SUN SUBSIDIARY GETS INTO OPEN NETWORK PRINTING WITH NEWSPRINT 2.0

By CBR Staff Writer

SunPics, Sun Microsystems Inc’s new printing and imaging arm, is getting set to announce NewsPrint 2.0 this week, the strategic unit’s first major product some two years in development. The breakthrough software, SunPics’ contribution to what it calls Open Network Printing, is intended to allow any kind of printer or plotter anywhere on the network and run by any local operating system to do what it’s supposed to – print. All it needs is Solaris 1.0 running on one station on the net. It will also supply PostScript to lasers without the facility. The product will come bundled with Sun’s branded 12ppm Fuji Xerox lasers for $2,700 but SunPics also intends moving the software separately for a price it declined to quote at press time. The Xerox-made SparcPrinters replaced the pricey $6,500 Apple Laserwriters Sun was buying OEM a year ago.
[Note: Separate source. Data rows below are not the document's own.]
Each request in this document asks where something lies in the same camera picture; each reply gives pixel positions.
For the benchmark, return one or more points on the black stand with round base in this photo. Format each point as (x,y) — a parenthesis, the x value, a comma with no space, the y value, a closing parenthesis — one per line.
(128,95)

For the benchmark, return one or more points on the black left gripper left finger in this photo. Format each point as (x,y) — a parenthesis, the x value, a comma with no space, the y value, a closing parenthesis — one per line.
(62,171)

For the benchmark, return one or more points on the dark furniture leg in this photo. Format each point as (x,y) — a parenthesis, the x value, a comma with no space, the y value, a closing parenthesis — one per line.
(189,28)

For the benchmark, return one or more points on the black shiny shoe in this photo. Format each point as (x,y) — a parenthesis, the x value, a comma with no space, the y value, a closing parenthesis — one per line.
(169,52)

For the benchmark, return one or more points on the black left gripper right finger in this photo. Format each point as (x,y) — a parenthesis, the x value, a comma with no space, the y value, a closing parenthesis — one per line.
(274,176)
To move the product, SunPics will use its dedicated sales force, Sun’s newly reorganised SunExpress telemarketing operation, Sun itself, clone makers, distributors and OEM customers. The last such companies include mail order house Inmac, Unix software specialists Qualix, Intelligent Electronics, MicroAge and ComputerLand on the reseller fron and Unisys Corp, SAIC, Electronic Data Systems Corp, Prime Computer Inc and Cray Research Inc on the OEM side. SunPics’ approach moves intelligence from the printer, where it’s been moving lately, back to the server where it’s more versatile. SunPics reckons it’s one of the only companies with its arms around the complete technical implementation: the printers, network access, raster image processing, fonts and typemaker – the last based on Sun acquisition of Folio a few years ago. The company figures it’s going to make significant headway in Japan and China – for itself as well as Unix per se – because it can spit out Kanji fonts in a fraction of the time it usually takes. It can also store them on the workstation rather than on an external drive and this is something which Kanji because of its thousands of characters often requires.